Wherever the string "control" occurs in a line of these records, report that line.

# Data to process:
════
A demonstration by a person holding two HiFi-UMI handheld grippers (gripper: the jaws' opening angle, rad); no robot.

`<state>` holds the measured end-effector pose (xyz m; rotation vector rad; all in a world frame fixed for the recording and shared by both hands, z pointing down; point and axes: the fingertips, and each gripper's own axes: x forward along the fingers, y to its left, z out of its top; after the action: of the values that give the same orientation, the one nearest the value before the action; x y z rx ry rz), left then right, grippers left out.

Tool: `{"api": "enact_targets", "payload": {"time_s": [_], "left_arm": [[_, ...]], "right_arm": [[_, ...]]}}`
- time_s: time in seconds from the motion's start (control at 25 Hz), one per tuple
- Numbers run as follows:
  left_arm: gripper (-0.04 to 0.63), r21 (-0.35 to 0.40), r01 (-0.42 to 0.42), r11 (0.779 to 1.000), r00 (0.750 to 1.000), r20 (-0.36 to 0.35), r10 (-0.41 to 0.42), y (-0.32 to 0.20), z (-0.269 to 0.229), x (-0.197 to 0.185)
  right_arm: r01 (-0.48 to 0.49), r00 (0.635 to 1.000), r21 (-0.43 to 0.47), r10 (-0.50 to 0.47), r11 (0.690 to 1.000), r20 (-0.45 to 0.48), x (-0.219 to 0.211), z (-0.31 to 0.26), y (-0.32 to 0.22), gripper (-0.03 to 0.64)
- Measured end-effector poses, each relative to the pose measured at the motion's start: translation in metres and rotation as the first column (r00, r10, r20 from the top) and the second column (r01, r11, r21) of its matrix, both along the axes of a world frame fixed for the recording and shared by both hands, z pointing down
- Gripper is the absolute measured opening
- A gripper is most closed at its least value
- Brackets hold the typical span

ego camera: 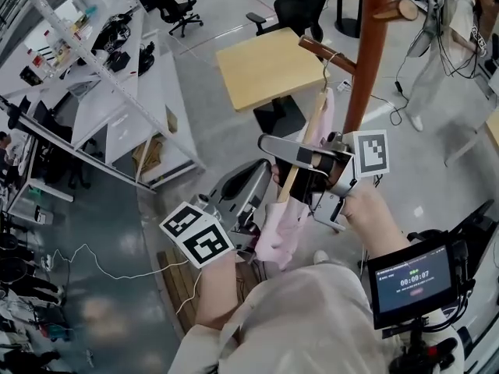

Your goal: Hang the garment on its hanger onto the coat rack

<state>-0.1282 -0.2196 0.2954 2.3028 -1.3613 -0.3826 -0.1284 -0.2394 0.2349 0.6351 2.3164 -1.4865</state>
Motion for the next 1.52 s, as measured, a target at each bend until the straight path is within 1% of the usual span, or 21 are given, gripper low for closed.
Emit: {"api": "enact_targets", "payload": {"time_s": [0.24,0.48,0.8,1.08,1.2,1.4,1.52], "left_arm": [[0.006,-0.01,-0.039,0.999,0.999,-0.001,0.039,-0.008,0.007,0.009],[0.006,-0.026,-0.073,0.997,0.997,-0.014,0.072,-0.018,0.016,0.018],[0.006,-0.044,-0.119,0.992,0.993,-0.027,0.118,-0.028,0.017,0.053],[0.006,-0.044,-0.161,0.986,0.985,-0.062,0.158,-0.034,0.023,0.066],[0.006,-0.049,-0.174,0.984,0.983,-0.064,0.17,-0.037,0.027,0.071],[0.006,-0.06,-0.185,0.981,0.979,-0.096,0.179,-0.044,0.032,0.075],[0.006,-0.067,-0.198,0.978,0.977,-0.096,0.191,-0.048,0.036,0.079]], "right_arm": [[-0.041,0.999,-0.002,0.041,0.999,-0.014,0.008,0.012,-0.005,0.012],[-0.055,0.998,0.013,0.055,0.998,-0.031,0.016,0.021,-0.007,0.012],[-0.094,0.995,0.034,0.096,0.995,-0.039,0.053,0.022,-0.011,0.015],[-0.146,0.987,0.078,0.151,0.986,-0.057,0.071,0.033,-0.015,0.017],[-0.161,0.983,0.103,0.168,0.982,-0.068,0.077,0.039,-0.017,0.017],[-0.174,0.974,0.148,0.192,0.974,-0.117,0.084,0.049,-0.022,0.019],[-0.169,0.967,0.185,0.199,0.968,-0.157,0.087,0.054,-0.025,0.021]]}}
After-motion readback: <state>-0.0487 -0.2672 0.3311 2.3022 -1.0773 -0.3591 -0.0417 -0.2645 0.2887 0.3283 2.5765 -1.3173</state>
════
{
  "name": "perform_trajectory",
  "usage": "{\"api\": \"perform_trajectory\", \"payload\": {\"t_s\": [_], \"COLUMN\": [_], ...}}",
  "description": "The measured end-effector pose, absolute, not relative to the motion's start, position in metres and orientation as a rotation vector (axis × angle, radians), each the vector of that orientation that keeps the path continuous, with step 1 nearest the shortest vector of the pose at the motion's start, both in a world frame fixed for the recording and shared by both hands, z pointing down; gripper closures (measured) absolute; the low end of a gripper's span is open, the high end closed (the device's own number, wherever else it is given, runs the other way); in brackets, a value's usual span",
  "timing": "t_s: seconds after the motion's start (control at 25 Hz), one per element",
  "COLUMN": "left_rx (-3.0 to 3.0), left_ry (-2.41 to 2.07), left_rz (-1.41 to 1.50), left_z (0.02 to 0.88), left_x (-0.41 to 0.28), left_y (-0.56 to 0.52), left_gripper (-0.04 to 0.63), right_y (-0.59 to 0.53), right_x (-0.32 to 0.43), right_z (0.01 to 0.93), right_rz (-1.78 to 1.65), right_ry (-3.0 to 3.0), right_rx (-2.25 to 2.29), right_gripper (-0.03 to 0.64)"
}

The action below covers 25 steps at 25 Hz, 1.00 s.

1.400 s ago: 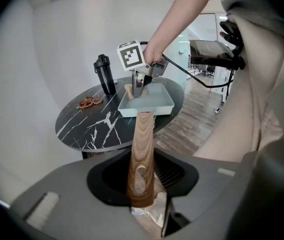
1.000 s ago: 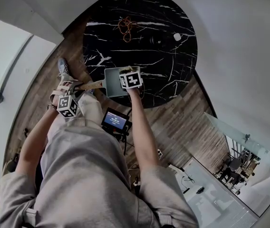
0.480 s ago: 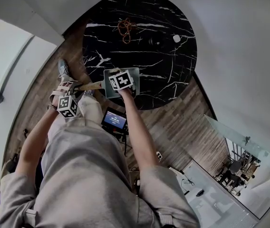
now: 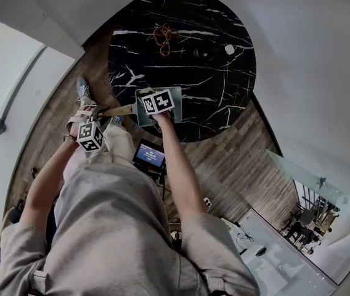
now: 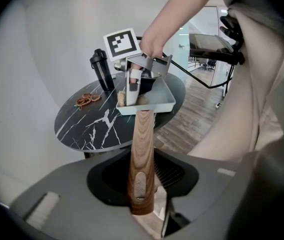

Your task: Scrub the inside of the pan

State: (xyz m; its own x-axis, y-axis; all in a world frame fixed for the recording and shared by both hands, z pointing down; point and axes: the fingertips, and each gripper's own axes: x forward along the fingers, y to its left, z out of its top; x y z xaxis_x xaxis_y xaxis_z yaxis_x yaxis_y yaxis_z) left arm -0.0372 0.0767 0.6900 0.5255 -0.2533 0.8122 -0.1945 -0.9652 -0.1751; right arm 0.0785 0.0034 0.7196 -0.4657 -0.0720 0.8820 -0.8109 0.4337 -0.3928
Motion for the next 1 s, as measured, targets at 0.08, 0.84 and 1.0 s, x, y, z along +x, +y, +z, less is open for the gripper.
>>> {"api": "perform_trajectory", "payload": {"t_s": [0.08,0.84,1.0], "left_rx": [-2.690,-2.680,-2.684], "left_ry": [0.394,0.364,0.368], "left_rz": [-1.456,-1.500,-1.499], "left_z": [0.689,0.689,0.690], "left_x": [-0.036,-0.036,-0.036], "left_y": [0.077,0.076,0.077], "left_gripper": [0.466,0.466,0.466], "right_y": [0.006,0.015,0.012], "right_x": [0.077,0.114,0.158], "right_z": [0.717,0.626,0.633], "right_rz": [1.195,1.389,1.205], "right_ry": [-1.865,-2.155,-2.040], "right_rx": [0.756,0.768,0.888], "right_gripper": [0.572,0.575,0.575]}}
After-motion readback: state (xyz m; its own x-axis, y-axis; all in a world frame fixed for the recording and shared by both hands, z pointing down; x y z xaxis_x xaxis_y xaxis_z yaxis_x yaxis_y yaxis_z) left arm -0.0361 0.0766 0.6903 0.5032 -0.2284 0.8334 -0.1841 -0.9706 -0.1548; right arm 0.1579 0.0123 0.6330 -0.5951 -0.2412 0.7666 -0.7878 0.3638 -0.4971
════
# Final answer:
- time_s: time in seconds from the motion's start (control at 25 Hz), one per tuple
  "timing": "t_s: seconds after the motion's start (control at 25 Hz), one per element",

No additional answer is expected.